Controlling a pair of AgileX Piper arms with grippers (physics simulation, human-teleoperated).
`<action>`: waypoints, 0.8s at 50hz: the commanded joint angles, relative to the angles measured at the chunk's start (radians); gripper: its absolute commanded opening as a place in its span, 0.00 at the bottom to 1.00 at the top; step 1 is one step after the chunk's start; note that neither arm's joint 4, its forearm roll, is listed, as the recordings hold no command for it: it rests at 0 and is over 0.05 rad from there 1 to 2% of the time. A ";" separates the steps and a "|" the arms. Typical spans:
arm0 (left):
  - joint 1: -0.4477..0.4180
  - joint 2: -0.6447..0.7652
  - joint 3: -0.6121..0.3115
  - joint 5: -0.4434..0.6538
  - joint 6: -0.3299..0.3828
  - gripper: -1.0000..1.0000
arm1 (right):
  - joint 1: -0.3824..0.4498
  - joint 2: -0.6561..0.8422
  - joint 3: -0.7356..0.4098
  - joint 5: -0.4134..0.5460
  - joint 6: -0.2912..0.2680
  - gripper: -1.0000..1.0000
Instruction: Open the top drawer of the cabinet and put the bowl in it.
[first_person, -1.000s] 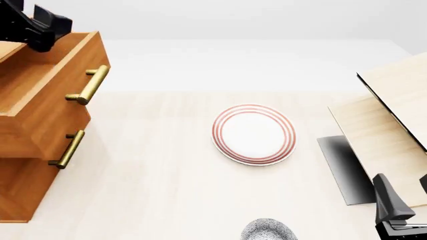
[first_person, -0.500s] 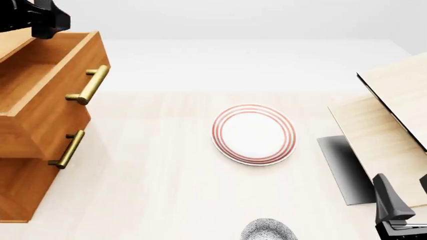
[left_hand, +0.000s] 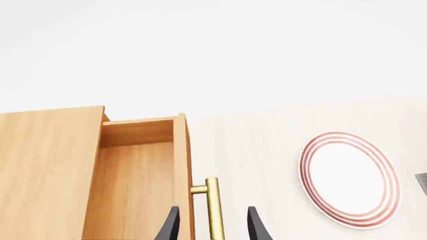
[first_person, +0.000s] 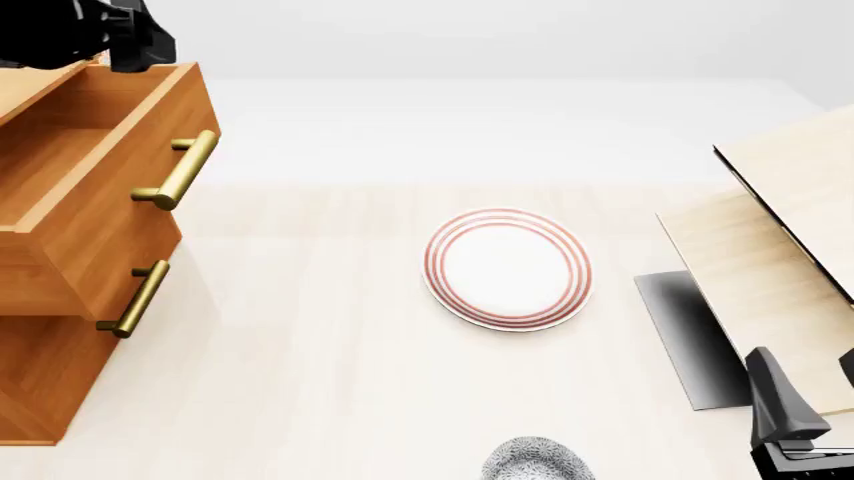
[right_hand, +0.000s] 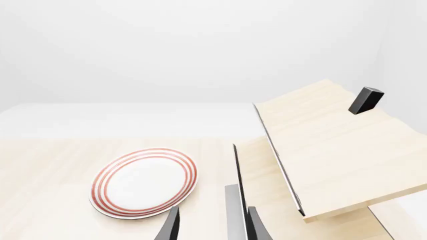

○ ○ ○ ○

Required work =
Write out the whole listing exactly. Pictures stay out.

Exercise output =
Controlling a pair of AgileX Piper arms with grippers (physics simulation, human-teleoperated).
`<action>`: waypoints, 0.8s at 50hz: the commanded joint angles, relative to the angles measured at the chunk's start (radians); gripper: its absolute commanded opening as a place in its span, 0.00 at the bottom to 1.00 at the top; step 1 is one step after the chunk's start; note that neither arm's joint 4, its forearm roll, is listed, as the recordings hold no command for it: it rests at 0 and is over 0.05 rad from there 1 to 2% of the time. A ";" separates the steps and a "|" the arms. Typical spans:
arm0 (left):
  - joint 1: -0.4477..0.4180
  - joint 2: -0.6447..0.7652
  - joint 3: -0.6121..0.3115
  - joint 5: -0.4434..0.6538
  - joint 6: -0.3299..0.3828
  - gripper: -1.0000..1.0000
arm1 (right):
  - joint 1: -0.3824..0.4498
  - joint 2: -0.6561..0.8422
  - joint 3: -0.7356..0.4098
  - joint 5: -0.4134..0.5460
  - joint 6: -0.2912..0.2680
  - gripper: -1.0000..1.0000
Instruction: Open the top drawer of the cabinet and put the bowl in it.
[first_person, -1.000s] 
[first_person, -0.500s] 
[left_hand, +0.000s] 
[first_person, +0.000s] 
[right_hand, +0.000s] 

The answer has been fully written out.